Data for processing –
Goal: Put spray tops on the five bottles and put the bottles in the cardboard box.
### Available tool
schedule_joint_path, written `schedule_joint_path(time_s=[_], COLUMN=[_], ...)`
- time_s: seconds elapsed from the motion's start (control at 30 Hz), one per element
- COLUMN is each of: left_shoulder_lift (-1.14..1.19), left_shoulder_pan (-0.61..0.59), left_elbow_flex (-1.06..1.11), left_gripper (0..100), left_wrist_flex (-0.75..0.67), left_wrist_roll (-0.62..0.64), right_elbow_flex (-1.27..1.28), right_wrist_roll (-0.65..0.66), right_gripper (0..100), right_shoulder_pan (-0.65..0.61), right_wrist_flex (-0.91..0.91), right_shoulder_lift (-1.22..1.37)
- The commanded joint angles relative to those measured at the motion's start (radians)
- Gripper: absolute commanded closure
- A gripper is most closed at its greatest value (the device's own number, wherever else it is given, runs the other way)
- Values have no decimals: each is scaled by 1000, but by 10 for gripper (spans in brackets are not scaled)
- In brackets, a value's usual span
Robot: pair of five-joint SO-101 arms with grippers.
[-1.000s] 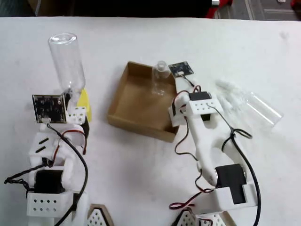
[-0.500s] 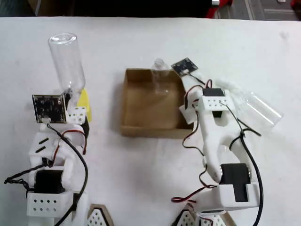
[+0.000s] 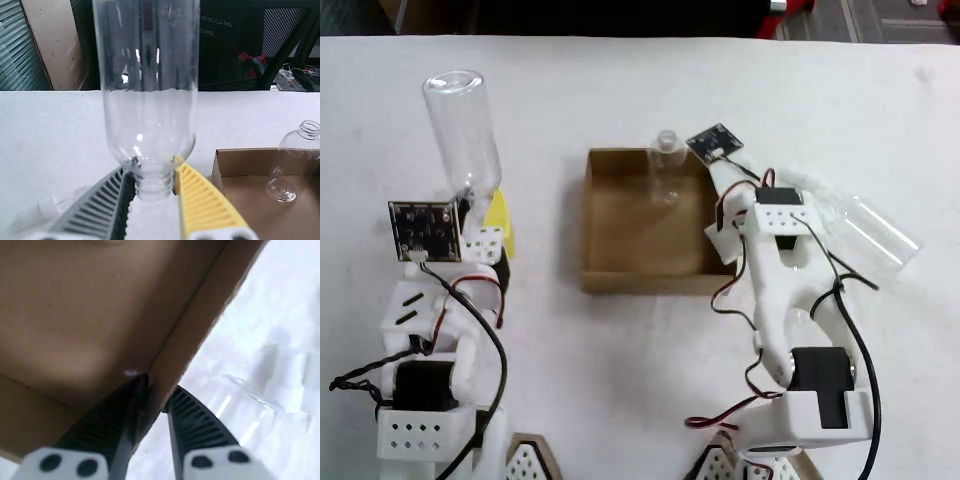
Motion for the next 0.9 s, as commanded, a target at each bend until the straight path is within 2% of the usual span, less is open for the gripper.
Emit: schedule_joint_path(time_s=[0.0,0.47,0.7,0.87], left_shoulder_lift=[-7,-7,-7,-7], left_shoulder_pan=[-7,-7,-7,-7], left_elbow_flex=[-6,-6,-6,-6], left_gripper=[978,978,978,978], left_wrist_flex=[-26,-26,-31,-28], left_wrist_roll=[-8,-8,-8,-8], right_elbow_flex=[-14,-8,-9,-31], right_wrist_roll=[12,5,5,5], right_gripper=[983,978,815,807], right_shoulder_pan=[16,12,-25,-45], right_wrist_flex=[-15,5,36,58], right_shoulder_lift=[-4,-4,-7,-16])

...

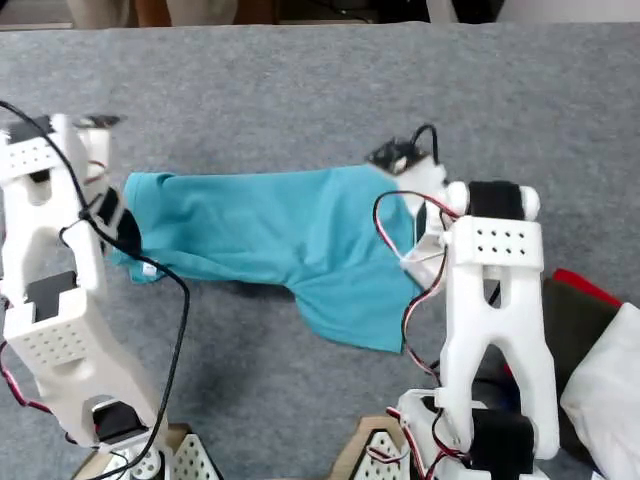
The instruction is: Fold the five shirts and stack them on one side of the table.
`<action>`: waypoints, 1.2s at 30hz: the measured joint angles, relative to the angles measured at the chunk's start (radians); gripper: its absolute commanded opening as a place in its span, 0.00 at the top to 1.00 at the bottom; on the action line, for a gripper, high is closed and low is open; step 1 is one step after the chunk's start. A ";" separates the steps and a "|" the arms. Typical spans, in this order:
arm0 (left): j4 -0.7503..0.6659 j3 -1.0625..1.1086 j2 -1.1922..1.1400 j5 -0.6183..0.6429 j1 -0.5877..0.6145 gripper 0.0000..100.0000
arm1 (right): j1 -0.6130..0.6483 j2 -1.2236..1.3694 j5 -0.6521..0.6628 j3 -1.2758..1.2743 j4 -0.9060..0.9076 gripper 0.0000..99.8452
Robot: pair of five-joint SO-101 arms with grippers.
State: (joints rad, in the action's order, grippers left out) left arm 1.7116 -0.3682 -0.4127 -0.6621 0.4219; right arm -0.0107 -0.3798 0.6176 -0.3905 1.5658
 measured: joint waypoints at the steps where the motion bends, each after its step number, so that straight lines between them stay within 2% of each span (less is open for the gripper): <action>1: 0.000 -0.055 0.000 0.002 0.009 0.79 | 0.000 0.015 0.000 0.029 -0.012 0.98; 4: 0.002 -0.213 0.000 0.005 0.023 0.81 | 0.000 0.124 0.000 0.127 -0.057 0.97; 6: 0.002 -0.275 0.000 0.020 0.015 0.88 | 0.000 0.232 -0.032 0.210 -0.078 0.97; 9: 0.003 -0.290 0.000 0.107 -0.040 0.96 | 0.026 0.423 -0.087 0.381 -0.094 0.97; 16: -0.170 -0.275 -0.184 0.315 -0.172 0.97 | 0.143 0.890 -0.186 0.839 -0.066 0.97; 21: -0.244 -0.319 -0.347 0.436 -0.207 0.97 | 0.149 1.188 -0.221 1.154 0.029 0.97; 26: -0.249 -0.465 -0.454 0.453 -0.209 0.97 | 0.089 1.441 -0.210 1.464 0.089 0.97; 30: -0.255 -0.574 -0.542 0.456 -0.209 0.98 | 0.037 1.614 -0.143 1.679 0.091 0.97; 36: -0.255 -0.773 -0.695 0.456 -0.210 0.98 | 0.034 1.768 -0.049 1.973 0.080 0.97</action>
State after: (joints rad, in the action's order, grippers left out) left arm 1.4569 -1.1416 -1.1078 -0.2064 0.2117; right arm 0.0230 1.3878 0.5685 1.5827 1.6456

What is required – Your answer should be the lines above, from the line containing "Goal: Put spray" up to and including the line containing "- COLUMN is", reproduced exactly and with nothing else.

Response area –
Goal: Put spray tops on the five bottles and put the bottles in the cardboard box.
### Available tool
schedule_joint_path, written `schedule_joint_path(time_s=[_], COLUMN=[_], ...)`
- time_s: seconds elapsed from the motion's start (control at 30 Hz), one per element
- COLUMN is each of: left_shoulder_lift (-1.14..1.19), left_shoulder_pan (-0.61..0.59), left_elbow_flex (-1.06..1.11), left_gripper (0..100), left_wrist_flex (-0.75..0.67), left_wrist_roll (-0.62..0.64), right_elbow_flex (-1.27..1.28), right_wrist_roll (-0.65..0.66), right_gripper (0..100), right_shoulder_pan (-0.65..0.61), right_wrist_flex (-0.91..0.91), right_shoulder_lift (-1.22..1.37)

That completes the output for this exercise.